Your instructions: Word for word, transcribe the data below from the line with "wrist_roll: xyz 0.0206" to the line with "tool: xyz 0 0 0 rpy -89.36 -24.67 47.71", keeping both of those lines.

Recorded data:
=== Begin Enclosure ===

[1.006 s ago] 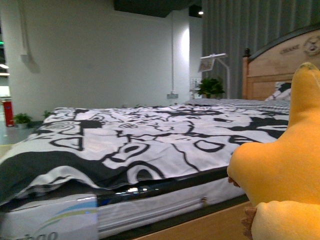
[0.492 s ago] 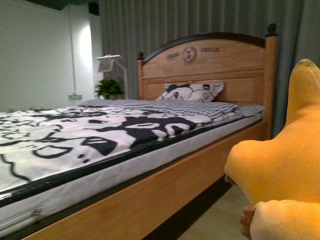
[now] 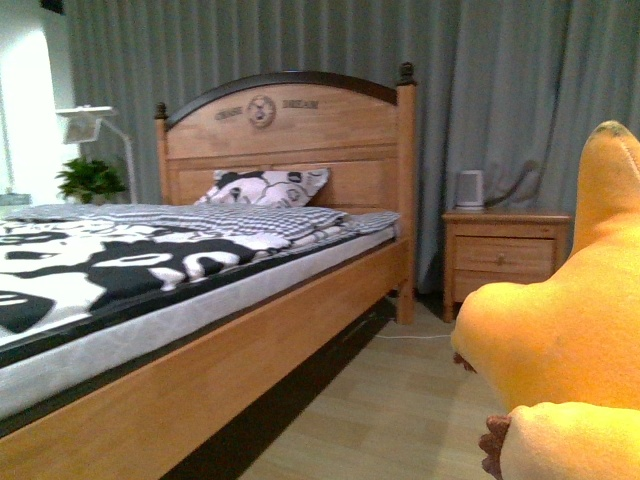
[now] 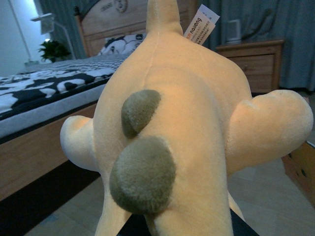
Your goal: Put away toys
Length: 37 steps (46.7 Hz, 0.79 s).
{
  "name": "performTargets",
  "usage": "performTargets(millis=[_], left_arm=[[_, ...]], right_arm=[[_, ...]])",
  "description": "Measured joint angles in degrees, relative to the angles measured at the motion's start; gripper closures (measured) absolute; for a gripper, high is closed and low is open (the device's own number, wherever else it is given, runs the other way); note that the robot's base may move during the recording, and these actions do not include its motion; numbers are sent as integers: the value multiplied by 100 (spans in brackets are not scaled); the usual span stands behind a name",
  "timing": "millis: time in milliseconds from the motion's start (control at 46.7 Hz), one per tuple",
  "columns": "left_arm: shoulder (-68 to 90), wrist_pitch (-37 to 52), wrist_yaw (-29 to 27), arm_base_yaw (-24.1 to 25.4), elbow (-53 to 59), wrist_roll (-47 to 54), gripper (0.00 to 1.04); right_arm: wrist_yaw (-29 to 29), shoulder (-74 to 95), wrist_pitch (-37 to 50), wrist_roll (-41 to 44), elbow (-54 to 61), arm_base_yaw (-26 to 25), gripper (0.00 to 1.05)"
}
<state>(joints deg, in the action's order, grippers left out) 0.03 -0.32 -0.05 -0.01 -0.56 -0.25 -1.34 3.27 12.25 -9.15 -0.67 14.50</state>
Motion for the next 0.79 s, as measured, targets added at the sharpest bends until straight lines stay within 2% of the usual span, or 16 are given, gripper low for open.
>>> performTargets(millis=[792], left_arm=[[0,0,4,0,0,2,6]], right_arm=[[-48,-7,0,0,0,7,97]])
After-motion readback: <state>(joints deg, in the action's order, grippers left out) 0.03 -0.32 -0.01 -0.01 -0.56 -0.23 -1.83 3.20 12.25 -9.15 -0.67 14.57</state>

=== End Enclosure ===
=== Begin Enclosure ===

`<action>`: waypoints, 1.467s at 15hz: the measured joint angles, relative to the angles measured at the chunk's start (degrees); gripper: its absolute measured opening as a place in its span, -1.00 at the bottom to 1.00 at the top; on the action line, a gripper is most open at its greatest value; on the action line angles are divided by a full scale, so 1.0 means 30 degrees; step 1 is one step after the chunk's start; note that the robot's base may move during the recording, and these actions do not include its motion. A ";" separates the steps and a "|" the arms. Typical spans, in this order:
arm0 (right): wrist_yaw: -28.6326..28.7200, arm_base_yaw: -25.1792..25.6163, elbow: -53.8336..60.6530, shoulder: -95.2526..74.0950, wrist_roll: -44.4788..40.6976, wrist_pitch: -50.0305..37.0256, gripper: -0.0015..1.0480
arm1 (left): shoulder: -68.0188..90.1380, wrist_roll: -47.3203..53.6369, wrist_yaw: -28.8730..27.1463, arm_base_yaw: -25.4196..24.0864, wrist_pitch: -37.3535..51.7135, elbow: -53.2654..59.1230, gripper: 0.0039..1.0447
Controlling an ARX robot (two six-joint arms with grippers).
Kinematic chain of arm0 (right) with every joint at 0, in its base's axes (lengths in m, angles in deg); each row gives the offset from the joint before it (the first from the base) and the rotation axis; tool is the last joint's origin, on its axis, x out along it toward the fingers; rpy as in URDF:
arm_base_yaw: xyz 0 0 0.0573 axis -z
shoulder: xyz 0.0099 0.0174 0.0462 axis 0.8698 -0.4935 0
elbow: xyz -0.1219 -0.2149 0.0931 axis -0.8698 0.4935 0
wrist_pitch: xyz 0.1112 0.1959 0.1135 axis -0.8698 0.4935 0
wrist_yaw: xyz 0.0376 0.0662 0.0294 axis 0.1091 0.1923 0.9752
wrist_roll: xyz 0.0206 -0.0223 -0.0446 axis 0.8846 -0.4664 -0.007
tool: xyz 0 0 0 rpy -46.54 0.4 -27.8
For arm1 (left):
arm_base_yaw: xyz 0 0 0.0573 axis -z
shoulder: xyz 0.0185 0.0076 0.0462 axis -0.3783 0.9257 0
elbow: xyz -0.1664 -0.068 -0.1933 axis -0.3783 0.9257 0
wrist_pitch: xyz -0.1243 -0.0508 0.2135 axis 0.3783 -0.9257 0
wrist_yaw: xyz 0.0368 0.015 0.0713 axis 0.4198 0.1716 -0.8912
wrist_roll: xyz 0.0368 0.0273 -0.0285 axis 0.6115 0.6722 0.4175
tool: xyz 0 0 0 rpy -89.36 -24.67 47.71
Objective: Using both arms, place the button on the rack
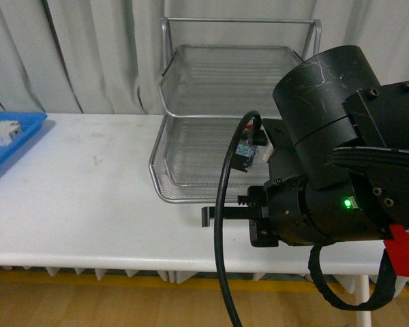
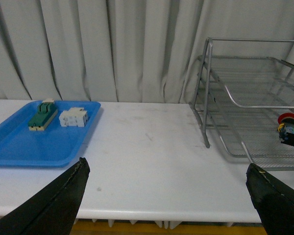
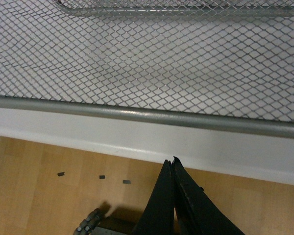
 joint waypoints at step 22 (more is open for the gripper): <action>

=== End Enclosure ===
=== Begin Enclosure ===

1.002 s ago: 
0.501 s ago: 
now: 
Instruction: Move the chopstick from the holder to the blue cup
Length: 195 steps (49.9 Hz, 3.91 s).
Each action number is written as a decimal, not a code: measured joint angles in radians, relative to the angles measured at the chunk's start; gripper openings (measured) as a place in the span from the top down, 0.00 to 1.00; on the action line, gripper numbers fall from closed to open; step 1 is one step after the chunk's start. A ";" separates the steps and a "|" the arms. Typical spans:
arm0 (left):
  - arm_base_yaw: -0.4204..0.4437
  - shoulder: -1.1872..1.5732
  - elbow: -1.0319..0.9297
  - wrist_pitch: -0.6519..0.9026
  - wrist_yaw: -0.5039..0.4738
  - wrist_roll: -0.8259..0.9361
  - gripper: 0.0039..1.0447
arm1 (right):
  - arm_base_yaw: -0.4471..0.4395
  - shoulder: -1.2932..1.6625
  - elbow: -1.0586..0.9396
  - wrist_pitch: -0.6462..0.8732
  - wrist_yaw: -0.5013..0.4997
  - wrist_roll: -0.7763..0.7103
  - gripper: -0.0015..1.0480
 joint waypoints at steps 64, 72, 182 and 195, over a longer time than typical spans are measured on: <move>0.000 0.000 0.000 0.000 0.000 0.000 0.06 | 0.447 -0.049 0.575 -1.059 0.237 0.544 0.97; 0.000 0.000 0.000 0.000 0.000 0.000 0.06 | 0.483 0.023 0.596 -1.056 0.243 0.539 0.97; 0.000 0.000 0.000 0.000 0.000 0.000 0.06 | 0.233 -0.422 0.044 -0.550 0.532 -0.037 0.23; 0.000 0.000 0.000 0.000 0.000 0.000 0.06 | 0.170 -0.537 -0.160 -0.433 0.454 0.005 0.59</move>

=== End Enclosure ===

Exercise response:
wrist_roll: xyz 0.0206 -0.0223 -0.0446 axis 0.8846 -0.4664 -0.007
tool: xyz 0 0 0 rpy -46.54 0.4 -27.8
For arm1 (left):
arm_base_yaw: xyz 0 0 0.0573 axis -z
shoulder: xyz 0.0185 0.0076 0.0462 axis -0.3783 0.9257 0
elbow: xyz -0.1664 -0.068 -0.1933 axis -0.3783 0.9257 0
wrist_pitch: xyz -0.1243 -0.0508 0.2135 axis 0.3783 -0.9257 0
wrist_yaw: xyz 0.0368 0.015 0.0713 axis 0.4198 0.1716 -0.8912
wrist_roll: xyz 0.0368 0.0273 -0.0285 axis 0.6115 0.6722 0.4175
tool: xyz 0 0 0 rpy -89.36 -24.67 47.71

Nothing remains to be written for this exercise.